Never mind what constitutes good leadership, indifferent leadership, bad leadership, visionary leadership, pragmatic leadership, or whatever other adjectives you think may be important. Future columns will deal with the adjectives.

We’re going to peel the onion further than that. This week, you’re going to ask yourself the absolute, bedrock question that more than any other question will define your success or failure as a manager (because a manager who can’t lead will eventually fall by the wayside): are you a leader at all, good, bad, or indifferent?

So here’s the basic measure of a leader: who looks to whom for approval?

That’s it. Do the employees in your organization look to you for approval, or do you seek theirs?
If you’re a manager, take a hard look at your interactions. Do you tell jokes because you want employees to like you or approve of you? Do you want to be the center of attention?
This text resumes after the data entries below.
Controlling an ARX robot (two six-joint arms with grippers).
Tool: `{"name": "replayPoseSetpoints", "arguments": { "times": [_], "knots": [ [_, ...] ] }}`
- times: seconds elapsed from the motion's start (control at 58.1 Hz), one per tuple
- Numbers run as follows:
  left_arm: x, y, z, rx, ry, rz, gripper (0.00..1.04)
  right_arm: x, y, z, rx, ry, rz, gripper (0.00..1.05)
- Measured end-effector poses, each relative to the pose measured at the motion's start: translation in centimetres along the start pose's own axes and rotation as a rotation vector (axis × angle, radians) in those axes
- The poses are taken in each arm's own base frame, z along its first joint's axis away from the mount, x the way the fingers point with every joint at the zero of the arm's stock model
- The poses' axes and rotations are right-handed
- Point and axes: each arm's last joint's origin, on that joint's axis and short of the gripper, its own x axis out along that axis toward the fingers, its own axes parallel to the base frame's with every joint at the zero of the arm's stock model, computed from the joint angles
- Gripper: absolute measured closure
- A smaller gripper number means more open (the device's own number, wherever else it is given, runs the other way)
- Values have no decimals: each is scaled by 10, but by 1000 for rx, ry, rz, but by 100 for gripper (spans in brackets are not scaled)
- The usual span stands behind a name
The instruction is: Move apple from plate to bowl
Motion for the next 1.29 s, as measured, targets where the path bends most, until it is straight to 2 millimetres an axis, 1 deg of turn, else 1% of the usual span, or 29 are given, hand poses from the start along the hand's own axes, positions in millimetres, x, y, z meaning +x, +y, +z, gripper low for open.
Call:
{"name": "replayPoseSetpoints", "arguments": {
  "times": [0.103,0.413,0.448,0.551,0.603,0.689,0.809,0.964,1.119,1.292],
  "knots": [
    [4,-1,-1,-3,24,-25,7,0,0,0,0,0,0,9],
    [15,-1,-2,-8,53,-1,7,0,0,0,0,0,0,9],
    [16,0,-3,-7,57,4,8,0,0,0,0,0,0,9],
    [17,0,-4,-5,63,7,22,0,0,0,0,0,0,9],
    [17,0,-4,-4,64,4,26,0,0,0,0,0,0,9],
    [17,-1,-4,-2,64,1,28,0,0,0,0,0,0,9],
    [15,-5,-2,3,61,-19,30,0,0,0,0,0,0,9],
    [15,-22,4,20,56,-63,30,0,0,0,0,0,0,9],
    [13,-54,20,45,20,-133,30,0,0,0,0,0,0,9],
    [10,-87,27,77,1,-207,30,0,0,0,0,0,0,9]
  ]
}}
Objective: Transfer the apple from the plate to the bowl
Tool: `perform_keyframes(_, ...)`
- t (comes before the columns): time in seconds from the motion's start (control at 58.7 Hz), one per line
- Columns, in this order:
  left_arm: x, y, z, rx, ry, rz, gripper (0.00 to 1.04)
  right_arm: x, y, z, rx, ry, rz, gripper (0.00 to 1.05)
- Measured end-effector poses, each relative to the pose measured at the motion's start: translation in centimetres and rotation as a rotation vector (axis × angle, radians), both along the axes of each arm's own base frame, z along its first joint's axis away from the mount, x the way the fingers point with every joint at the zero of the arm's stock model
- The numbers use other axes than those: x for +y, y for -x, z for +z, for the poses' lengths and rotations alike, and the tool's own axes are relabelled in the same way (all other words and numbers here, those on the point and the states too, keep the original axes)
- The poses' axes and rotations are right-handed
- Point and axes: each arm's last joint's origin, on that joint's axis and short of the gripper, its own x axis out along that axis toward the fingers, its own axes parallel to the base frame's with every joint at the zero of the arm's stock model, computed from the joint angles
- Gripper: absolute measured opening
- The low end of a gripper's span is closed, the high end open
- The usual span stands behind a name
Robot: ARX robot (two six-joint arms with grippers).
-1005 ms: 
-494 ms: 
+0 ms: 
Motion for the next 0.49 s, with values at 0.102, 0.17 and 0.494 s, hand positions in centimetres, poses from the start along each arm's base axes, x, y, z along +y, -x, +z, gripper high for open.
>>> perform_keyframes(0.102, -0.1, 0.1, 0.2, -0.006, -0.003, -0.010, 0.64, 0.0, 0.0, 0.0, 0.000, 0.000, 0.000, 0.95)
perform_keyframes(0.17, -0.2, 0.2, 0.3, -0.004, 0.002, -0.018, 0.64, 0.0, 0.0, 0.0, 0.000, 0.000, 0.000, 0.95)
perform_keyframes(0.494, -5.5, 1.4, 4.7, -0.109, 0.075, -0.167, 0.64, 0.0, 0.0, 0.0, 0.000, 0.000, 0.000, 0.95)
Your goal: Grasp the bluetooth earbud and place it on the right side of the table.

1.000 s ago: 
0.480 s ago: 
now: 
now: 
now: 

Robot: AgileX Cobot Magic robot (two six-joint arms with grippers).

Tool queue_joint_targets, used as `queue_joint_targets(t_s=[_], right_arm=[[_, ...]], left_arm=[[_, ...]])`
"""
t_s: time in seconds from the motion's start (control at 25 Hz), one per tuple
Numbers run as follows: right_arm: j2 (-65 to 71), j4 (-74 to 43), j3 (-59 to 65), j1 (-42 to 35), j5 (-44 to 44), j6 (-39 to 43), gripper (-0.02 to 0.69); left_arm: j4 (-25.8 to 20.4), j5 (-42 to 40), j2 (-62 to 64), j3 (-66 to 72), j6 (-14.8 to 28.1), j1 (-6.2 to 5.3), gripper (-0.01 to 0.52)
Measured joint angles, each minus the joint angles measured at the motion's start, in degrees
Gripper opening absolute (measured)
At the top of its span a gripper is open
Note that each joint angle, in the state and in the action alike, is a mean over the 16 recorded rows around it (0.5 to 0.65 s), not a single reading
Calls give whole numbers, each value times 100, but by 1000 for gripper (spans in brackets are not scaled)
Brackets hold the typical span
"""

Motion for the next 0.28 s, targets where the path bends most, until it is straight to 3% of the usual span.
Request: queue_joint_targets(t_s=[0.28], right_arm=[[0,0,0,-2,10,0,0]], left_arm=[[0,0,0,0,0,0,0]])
Here’s a red flag: when someone in your organization tells you about how they’ve accomplished some task or other and you’ve gone through the usual Q&A on the subject, they ask you, “Was that what you had in mind?” Employees will stop looking to you for approval if you don’t give it, unsolicited, when they succeed.

Here’s another bad sign: employees filing weekly status reports filled with braggadocio – sycophantic attempts to gain your attention. Yes, they want to notice them, but it’s because you ignore them completely or they think they can manipulate you, not because they value your genuine approval.

Here’s a worse symptom: employees don’t do what you ask until you yell at them, and then they do it halfheartedly. Employees who act out of fear won’t want your approval. They just want to stay out of your way.

How you interact with peers – who looks to whom for approval in these interactions? To the extent your peers look to you for approval, that’s the extent you’re viewed as ready for the next promotion. Every corporate executive has a mental list of who belongs on the executive track. You want to be on that list? Stop looking for approval, and start giving it to others.

Give enough approval, and the right kind, and others will seek it. Give too little and they’ll stop trying; too much too easily and they’ll take it for granted.

Does this all strike you as manipulative? Me too. Think of it this way, though: somebody will get the next promotion.